▶ **Task brief**: From the first line to the last, restate the data word for word.

▶ **Data for processing**:
_ _ _ _
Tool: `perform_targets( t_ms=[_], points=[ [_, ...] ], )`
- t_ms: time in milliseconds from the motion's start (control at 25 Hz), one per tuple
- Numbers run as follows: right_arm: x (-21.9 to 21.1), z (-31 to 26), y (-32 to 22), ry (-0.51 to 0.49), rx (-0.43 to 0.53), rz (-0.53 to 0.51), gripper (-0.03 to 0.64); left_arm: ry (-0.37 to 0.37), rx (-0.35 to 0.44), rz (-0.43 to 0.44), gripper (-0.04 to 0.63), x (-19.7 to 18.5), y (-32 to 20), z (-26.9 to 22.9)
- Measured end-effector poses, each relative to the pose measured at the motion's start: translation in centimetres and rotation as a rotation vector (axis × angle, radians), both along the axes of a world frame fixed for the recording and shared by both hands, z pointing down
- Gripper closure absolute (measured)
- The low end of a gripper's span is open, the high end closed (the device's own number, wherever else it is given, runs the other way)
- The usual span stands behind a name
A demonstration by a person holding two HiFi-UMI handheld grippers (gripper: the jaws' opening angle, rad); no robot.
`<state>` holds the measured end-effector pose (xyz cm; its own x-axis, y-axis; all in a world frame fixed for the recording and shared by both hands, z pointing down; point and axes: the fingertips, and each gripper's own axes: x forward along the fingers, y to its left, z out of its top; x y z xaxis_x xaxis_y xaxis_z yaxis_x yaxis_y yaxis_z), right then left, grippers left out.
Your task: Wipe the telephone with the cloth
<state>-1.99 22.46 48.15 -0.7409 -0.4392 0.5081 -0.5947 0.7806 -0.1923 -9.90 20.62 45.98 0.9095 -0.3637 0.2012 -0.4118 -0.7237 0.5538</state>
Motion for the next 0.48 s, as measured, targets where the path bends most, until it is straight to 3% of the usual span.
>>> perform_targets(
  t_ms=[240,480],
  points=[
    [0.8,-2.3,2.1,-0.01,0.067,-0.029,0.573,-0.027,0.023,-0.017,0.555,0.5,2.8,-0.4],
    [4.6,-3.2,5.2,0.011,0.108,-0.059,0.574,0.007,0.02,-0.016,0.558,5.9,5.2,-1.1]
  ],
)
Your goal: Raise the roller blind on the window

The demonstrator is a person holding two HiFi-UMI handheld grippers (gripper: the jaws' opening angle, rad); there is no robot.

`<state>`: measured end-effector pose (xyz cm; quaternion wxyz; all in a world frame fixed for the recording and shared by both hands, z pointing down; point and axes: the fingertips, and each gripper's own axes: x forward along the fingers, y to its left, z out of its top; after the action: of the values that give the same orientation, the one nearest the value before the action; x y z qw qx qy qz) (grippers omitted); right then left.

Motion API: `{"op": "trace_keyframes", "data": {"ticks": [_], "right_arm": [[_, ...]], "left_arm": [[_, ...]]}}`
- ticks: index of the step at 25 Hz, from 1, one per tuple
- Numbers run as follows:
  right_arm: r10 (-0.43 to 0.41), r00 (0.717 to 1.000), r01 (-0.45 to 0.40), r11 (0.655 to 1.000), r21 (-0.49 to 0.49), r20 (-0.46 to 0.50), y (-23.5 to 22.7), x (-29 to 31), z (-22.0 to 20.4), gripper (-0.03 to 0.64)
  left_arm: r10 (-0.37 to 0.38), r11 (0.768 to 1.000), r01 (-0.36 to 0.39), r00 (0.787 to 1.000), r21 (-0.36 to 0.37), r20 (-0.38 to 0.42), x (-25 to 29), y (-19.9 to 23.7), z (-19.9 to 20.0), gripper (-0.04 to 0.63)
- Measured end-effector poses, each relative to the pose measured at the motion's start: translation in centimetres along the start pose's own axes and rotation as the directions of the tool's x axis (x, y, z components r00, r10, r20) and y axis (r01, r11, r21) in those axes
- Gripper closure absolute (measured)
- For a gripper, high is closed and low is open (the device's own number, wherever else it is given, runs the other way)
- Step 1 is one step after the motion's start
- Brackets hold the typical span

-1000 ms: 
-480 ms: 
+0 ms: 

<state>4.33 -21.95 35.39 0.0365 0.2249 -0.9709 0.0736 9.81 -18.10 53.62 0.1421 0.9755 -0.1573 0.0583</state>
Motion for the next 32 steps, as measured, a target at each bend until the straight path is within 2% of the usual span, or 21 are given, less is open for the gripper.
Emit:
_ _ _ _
▶ **Solution for this task**:
Tool: `perform_targets( t_ms=[_], points=[ [_, ...] ], )`
- t_ms: time in milliseconds from the motion's start (control at 25 Hz), one per tuple
- Numbers run as follows: right_arm: x (-21.9 to 21.1), z (-31 to 26), y (-32 to 22), ry (-0.51 to 0.49), rx (-0.43 to 0.53), rz (-0.53 to 0.51), gripper (-0.03 to 0.64); left_arm: ry (-0.37 to 0.37), rx (-0.35 to 0.44), rz (-0.43 to 0.44), gripper (-0.04 to 0.63), x (-19.7 to 18.5), y (-32 to 20), z (-26.9 to 22.9)
- Measured end-effector poses, each relative to the pose measured at the motion's start: translation in centimetres and rotation as a rotation vector (axis × angle, radians), both along the axes of a world frame fixed for the recording and shared by both hands, z pointing down
- Gripper closure absolute (measured)
- The low end of a gripper's span is open, the high end closed (the device's own number, wherever else it is given, runs the other way)
- The usual span stands behind a name
A demonstration by a person holding two HiFi-UMI handheld grippers (gripper: the jaws' opening angle, rad); no robot.
`<state>` holds the measured end-effector pose (xyz cm; its own x-axis, y-axis; all in a world frame fixed for the recording and shared by both hands, z pointing down; point and axes: the fingertips, and each gripper's own axes: x forward along the fingers, y to its left, z out of its top; x y z xaxis_x xaxis_y xaxis_z yaxis_x yaxis_y yaxis_z), right then left, grippers left out.
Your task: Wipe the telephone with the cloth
<state>-1.99 22.46 48.15 -0.7409 -0.4392 0.5081 -0.5947 0.7806 -0.1923 -9.90 20.62 45.98 0.9095 -0.3637 0.2012 -0.4118 -0.7237 0.5538</state>
Motion for the next 0.48 s, as measured, targets where the path bends most, until it is straight to 3% of the usual span.
>>> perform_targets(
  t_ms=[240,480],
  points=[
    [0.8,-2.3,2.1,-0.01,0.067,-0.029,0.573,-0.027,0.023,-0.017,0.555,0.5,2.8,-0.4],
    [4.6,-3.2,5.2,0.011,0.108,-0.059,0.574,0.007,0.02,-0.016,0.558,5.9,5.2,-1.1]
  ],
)
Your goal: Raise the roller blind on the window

The demonstrator is a person holding two HiFi-UMI handheld grippers (gripper: the jaws' opening angle, rad); there is no robot.

`<state>`: measured end-effector pose (xyz cm; quaternion wxyz; all in a world frame fixed for the recording and shared by both hands, z pointing down; point and axes: the fingertips, and each gripper's own axes: x forward along the fingers, y to its left, z out of its top; after the action: of the values that give the same orientation, the one nearest the value before the action; x y z qw qx qy qz) (grippers omitted); right then left.

Motion API: `{"op": "trace_keyframes", "data": {"ticks": [_], "right_arm": [[_, ...]], "left_arm": [[_, ...]]}}`
- ticks: index of the step at 25 Hz, from 1, one per tuple
- Numbers run as follows:
  right_arm: r10 (-0.43 to 0.41), r00 (0.717 to 1.000), r01 (-0.45 to 0.40), r11 (0.655 to 1.000), r21 (-0.49 to 0.49), r20 (-0.46 to 0.50), y (-23.5 to 22.7), x (-29 to 31), z (-22.0 to 20.4), gripper (-0.03 to 0.64)
  left_arm: r10 (-0.37 to 0.38), r11 (0.768 to 1.000), r01 (-0.36 to 0.39), r00 (0.787 to 1.000), r21 (-0.36 to 0.37), r20 (-0.38 to 0.42), x (-25 to 29), y (-19.9 to 23.7), z (-19.9 to 20.0), gripper (-0.04 to 0.63)
- Measured end-effector poses, each relative to the pose measured at the motion's start: translation in centimetres along the start pose's own axes and rotation as the directions of the tool's x axis (x, y, z components r00, r10, r20) and y axis (r01, r11, r21) in those axes
- Gripper closure absolute (measured)
- For a gripper, high is closed and low is open (the device's own number, wherever else it is given, runs the other way)
- Step 1 is one step after the motion's start
- Brackets hold the typical span

-1000 ms: 
-480 ms: 
+0 ms: 

<state>4.33 -21.95 35.39 0.0365 0.2249 -0.9709 0.0736 9.81 -18.10 53.62 0.1421 0.9755 -0.1573 0.0583</state>
Motion for the next 32 steps, as measured, a target at each bend until the straight path is within 2% of the usual span, or 21 are given, less is open for the gripper.
Emit:

Nothing else is needed to finish the exercise.